As her reputation grew, she became part of an American expatriate group of writers and artists that included, Nathaniel Hawthorne, William Thackery, George Elliot, George Sand, the Brownings, and a surprising number of female sculptors, including Edmonia Lewis, Anne Whitney, and Vinnie Ream. These female sculptors were later immortalized by Henry James as the “white marmorean flock.”
In Rome, Harriet dressed in men’s clothing and, taken for a boy, was able to ride through the streets and pursue activities on her own that a woman would not have been allowed. In 1868, she formed a romantic relationship with Lady Louisa Ashburton, which lasted twenty-five years.
“She was very peculiar, but she seemed to be her actual self, and nothing affected or made up; so that, for my part, I gave her full leave to wear what may suit her best, and to behave as her inner woman prompts.”

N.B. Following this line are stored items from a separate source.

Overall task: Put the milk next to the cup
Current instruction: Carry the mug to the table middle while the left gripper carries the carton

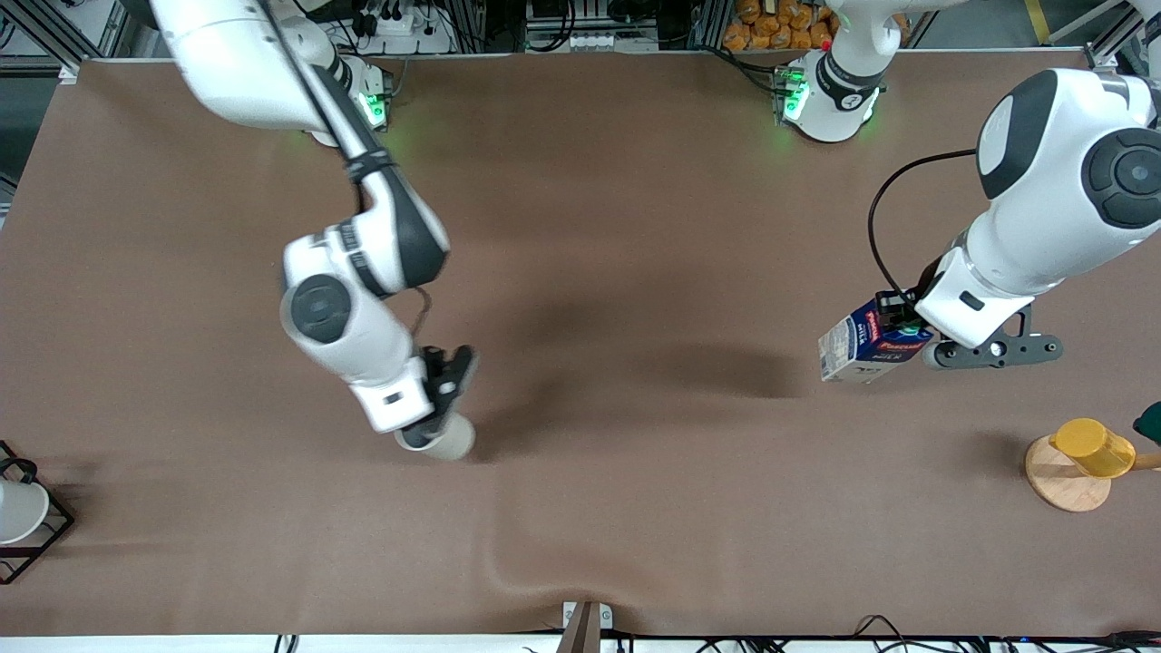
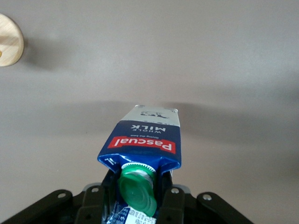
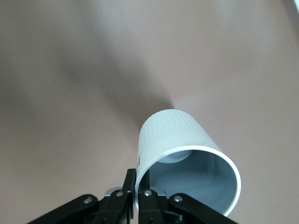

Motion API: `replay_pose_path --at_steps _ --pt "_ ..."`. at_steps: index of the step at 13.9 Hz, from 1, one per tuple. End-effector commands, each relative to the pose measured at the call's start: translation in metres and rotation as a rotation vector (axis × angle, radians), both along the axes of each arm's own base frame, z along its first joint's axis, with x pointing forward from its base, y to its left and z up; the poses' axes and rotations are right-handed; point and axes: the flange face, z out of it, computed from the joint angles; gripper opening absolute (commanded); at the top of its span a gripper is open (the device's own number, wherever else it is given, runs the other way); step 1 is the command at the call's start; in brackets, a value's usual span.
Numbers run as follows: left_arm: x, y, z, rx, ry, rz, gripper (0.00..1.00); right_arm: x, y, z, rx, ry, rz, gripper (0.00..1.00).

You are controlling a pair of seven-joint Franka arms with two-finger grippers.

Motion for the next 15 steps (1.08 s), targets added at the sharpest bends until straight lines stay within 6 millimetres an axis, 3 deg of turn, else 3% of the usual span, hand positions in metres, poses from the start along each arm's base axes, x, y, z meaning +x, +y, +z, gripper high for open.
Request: replay_pose_path --at_steps 1,3,4,8,10,15 --pt "-0.012 0.003 0.015 0.024 0.024 0.030 0.17 -0.012 0.057 -0.024 0.031 -0.064 0.078 0.00" --pt "-0.011 0.003 0.014 0.023 0.024 0.034 0.17 -0.032 0.093 -0.023 0.019 -0.079 0.147 0.00" --pt "-0.011 0.000 0.013 0.023 0.026 0.031 0.17 -0.037 0.101 -0.023 -0.007 -0.094 0.184 0.00" --pt "-0.014 -0.010 0.020 -0.038 0.035 0.028 0.17 -0.046 0.107 -0.028 -0.050 -0.076 0.223 0.00" --pt "-0.029 -0.044 0.019 -0.082 0.094 -0.004 0.17 -0.054 0.111 -0.033 -0.068 -0.039 0.226 0.00" --pt "-0.041 -0.083 0.017 -0.097 0.111 -0.011 0.17 -0.081 0.133 -0.050 -0.087 -0.009 0.281 0.00"
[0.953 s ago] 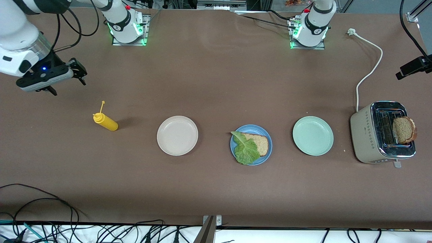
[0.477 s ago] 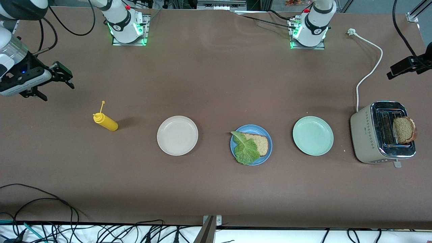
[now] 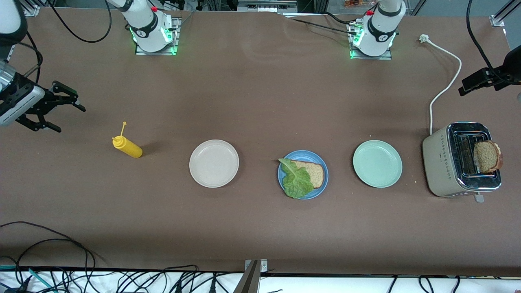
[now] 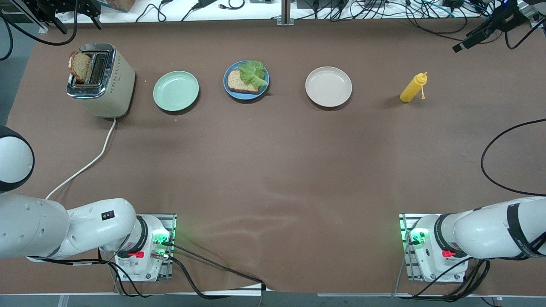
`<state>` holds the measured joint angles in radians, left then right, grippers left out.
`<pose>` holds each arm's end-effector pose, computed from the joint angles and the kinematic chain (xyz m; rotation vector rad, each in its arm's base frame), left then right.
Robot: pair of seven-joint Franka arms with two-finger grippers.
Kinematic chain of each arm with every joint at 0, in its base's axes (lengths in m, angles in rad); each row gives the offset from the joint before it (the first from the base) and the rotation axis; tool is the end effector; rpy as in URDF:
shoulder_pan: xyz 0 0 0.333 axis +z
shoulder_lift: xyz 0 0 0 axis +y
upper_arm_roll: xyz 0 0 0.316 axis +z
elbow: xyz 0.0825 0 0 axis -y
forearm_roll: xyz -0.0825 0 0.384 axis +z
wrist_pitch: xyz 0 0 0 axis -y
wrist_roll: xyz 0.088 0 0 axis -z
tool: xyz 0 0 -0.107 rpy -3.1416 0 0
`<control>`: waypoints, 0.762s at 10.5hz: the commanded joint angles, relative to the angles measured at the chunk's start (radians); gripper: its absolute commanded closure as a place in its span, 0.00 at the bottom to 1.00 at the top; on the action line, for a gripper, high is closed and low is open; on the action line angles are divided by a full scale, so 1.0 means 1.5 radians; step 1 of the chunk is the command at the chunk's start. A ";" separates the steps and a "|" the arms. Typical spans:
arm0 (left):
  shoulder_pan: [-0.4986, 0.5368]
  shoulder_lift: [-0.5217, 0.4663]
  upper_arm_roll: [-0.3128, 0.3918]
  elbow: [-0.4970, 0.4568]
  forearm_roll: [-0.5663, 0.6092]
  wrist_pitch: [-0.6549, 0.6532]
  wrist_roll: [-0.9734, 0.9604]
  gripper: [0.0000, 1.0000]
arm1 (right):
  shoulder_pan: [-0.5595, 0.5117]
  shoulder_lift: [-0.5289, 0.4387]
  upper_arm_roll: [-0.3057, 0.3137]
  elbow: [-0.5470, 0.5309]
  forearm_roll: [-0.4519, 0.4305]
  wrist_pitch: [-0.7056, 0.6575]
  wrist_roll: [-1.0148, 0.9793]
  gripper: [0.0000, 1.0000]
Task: Make sandwich in blue plate with both arms
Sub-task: 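Move the right gripper down to the yellow mustard bottle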
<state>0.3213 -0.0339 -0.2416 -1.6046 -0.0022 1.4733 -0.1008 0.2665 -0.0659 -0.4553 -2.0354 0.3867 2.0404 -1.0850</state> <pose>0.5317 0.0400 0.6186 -3.1181 -0.2828 0.1540 0.5389 -0.0855 0.4809 -2.6592 -1.0163 -0.3952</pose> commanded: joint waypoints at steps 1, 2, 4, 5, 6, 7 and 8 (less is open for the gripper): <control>-0.002 0.002 0.000 0.011 -0.007 -0.010 0.006 0.00 | -0.046 0.042 0.010 -0.021 0.140 0.003 -0.242 0.00; -0.005 0.003 -0.004 0.011 -0.007 -0.009 0.007 0.00 | -0.062 0.051 0.008 -0.026 0.160 0.001 -0.287 0.00; -0.004 0.006 -0.006 0.011 -0.006 -0.007 0.007 0.00 | -0.088 0.086 0.008 -0.037 0.237 -0.004 -0.398 0.00; -0.003 0.006 -0.006 0.011 -0.007 -0.007 0.008 0.00 | -0.090 0.112 0.008 -0.037 0.273 -0.004 -0.445 0.00; -0.001 0.006 -0.006 0.011 -0.007 -0.007 0.008 0.00 | -0.095 0.132 0.008 -0.037 0.309 -0.004 -0.497 0.00; -0.002 0.006 -0.006 0.011 -0.007 -0.007 0.008 0.00 | -0.094 0.152 0.002 -0.037 0.340 -0.004 -0.541 0.00; -0.003 0.006 -0.006 0.011 -0.007 -0.007 0.008 0.00 | -0.091 0.168 -0.007 -0.037 0.361 -0.004 -0.567 0.00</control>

Nathaniel Hawthorne, c. 1858
Career
Considered the foremost female sculptor of her time, Hosmer favored the neoclassical style popular in the nineteenth century and specialized in mythological and classical poses featuring mostly women. What made her work popular was the level of emotion and romanticism her works embodied. She also is credited with inventing artificial marble made from ground limestone and a new lost wax method.

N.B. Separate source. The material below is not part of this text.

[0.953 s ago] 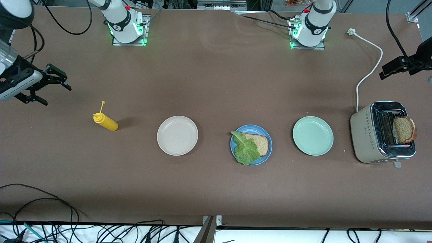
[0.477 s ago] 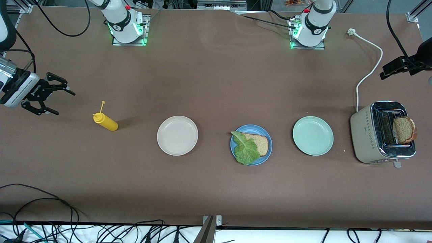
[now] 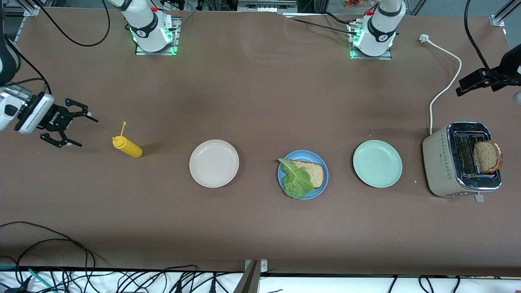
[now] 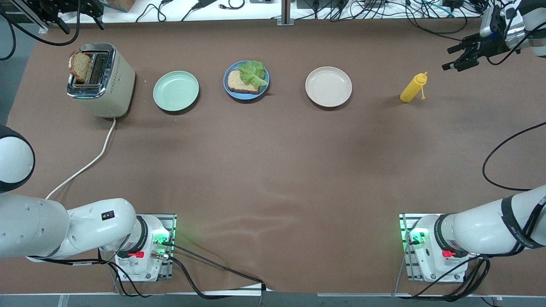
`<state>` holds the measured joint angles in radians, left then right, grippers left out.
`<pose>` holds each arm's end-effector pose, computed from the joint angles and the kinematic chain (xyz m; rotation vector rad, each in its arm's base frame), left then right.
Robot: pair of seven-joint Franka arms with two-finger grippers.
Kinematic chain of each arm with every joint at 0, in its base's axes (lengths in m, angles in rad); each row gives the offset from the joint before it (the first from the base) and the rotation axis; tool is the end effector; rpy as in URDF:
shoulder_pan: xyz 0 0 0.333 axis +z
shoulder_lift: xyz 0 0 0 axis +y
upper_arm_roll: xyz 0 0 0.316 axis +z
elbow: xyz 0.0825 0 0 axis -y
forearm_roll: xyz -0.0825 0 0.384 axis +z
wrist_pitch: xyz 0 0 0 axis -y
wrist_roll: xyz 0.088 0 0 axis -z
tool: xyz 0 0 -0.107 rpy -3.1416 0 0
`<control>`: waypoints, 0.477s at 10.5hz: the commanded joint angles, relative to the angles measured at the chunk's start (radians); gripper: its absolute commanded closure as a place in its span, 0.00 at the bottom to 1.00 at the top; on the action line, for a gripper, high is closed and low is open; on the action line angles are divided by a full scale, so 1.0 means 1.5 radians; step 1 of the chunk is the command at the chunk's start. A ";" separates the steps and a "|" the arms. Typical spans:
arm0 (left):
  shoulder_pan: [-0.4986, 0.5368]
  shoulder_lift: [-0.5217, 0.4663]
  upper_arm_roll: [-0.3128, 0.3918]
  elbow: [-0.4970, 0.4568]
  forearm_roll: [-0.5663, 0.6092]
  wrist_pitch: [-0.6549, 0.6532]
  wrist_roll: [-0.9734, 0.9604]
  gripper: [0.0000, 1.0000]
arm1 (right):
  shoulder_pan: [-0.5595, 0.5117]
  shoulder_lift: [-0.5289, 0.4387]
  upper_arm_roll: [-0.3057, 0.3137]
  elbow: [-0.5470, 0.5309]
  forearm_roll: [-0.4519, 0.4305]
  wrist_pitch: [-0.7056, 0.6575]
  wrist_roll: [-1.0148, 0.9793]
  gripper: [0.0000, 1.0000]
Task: Make sandwich in blue plate with both arms
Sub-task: 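Move the right gripper down to the yellow mustard bottle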
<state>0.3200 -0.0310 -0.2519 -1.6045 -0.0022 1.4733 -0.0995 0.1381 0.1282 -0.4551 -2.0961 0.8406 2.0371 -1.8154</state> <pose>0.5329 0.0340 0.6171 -3.1195 -0.2627 0.1583 0.5411 -0.1297 0.3660 -2.2668 -1.2958 -0.6790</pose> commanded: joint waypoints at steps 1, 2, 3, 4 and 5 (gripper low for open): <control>-0.001 0.005 0.001 0.012 -0.007 -0.007 0.007 0.00 | -0.005 0.044 -0.008 0.001 0.079 -0.003 -0.106 0.00; 0.002 0.005 0.002 0.011 -0.008 -0.007 0.007 0.00 | -0.011 0.052 -0.008 0.004 0.093 -0.017 -0.133 0.00; 0.003 0.005 0.002 0.011 -0.008 -0.007 0.007 0.00 | -0.013 0.060 -0.008 0.006 0.111 -0.020 -0.156 0.00; 0.003 0.005 0.001 0.011 -0.008 -0.007 0.007 0.00 | -0.013 0.068 -0.008 0.006 0.121 -0.020 -0.175 0.00; 0.005 0.005 0.003 0.011 -0.009 -0.007 0.007 0.00 | -0.012 0.069 -0.008 0.004 0.128 -0.020 -0.190 0.00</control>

In 1857, she was commissioned to make a sculpture for sixteen-year-old Judith Falconnet’s tomb in Basilica Sant’ Andrea delle Fratte Church in Rome. It was the first sculpture by an American, male or female, installed in a Roman Church.

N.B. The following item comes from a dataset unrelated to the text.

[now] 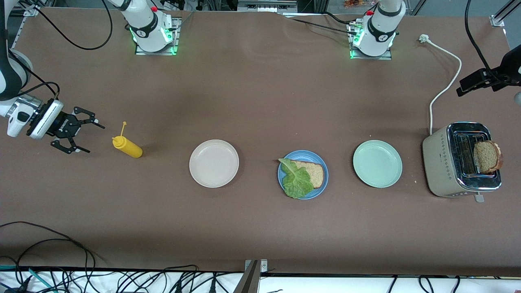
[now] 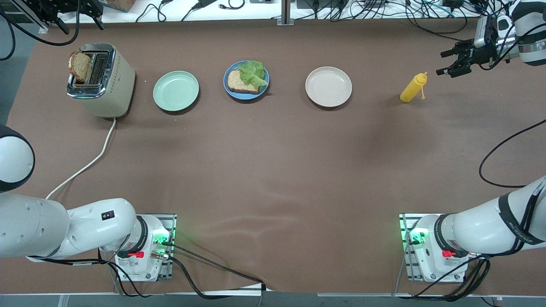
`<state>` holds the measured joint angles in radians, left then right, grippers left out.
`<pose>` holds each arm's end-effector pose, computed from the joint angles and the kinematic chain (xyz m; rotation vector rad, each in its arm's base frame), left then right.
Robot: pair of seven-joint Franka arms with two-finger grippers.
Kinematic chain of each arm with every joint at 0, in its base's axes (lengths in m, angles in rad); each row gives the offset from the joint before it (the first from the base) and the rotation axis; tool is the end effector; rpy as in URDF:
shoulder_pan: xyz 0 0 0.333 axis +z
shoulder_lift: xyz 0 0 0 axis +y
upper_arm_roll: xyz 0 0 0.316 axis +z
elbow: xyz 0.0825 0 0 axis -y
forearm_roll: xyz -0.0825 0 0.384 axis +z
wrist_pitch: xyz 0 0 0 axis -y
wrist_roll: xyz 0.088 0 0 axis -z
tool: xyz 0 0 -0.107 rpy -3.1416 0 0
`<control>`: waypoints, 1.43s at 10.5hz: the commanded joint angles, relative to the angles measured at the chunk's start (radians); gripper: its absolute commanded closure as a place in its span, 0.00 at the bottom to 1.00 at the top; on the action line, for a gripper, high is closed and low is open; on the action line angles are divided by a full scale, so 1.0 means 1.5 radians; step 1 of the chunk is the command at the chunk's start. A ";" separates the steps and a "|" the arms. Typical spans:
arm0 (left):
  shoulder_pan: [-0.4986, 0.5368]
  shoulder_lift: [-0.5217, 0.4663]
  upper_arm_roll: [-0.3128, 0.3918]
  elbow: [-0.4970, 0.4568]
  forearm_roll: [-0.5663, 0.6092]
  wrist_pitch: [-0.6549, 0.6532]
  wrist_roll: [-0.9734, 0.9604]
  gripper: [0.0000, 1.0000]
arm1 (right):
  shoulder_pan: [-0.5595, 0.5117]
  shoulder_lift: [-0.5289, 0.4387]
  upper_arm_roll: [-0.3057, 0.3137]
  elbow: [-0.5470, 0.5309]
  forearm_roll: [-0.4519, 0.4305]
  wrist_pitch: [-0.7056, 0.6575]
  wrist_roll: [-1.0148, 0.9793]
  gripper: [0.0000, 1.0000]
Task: Make sandwich in blue plate with both arms
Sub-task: 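Move the right gripper down to the yellow mustard bottle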
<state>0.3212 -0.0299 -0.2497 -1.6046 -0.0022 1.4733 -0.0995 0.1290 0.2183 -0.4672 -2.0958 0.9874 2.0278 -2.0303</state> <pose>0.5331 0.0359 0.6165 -3.1194 -0.2680 0.1602 0.5446 -0.1360 0.3240 -2.1733 -1.3571 -0.7854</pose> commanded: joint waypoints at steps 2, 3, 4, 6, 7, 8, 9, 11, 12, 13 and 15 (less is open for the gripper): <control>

Other well-known works are Medusa, Puck, and Thomas Hart Benton, which was Missouri’s first public sculpture.
Medusa
Puck
Thomas Hart Benson
In Her Own Words
And now I am moved to say a word in favor of sculpture being a far higher art than painting. There is something in the purity of the marble, in the perfect calmness, if one may say so, of a beautiful statue, which cannot be found in painting. I mean if you have the same figure copied in marble and also on the canvas. People talk of the want of expression in marble, when it is capable of a thousand times more than canvas. If color is wanting, you have form, and there is dignity with its rigidity. One thing is certain, that it requires a longer practice and truer study, to be able to appreciate sculpture as well as one may painting. I grant that the painter must be as scientific as the sculptor, and in general must possess a greater variety of knowledge, and what he produces is more easily understood by the mass, because what they see on canvas is most frequently to be observed in nature. In high sculpture it is not so. A great thought must be embodied in a great manner, and such greatness is not to find its counterpart in everyday things. That is the reason why Michael Angelo [sic] is so little understood, and will account for a remark which I heard a lady make, a short time since, that “she wondered they had those two awful looking things in the Athenaeum, of ‘Day ‘ and ‘Night;’ why don’t they take them away and put up something decent.”
Excerpt from a letter to Miss C by Harriet Hosmer, Watertown, NY 1851
Harriet Hosmer Letters and Memories 1912, pp 14-15
Her works
- 1852 Hesper: The Evening Star
- 1852 Doctor McDowell
- 1853 Clasped Hands of Robert and Elizabeth Barrett Browning
- 1853 Medusa
- 1853 Daphne
- 1855 Puck
- 1855 Oenone
- 1857 Zenobia in Chains: Queen of Palmyra
- 1857 Lady Constance Talbot
- 1857 Beatrice
- 1858 Tomb of Judith Faconnet
- 1858 The Fountain of the Hylas and the Water Nymphs
- 1861 The Fountain of the Siren
- 1862 Thomas Hart Benton
- 1864 Gate for an Art Gallery
- 1865 A Sleeping Faun
- 1866 Portrait of Wayman Crow
- 1866 A Waking Faun
- 1868 Lincoln Memorial, sometimes known as “Freedmen’s Monument”
- 1868 Queen of Naples,
- 1878 Sentinel of Pompeii
- 1896 Lincoln Memorial – The African Sibyl
- 1892 Dolphin Fountain
Zenobia in Chains
Harriet Hosmer’s Writings
Harriet Hosmer Letters and Memories by Harriet Hosmer, 1912.
More About Harriet Hosmer
Blazing A Trail: The Unconventional Life of Harriet Hosmer by Barbara Kailean Welsh, 2017.
Harriet Hosmer: A Cultural Biography by Kate Culkin, 2010.
Harriet Hosmer, American Sculptor, 1830-1908 by: Dolly Sherwood, 1991.
Harriet Hosmer, Lost and Found: A Catalogue Raisonné by Patricia Cronin, 2009.
“I honor every woman who has strength enough to step out of the beaten path when she feels that her walk lies in another.”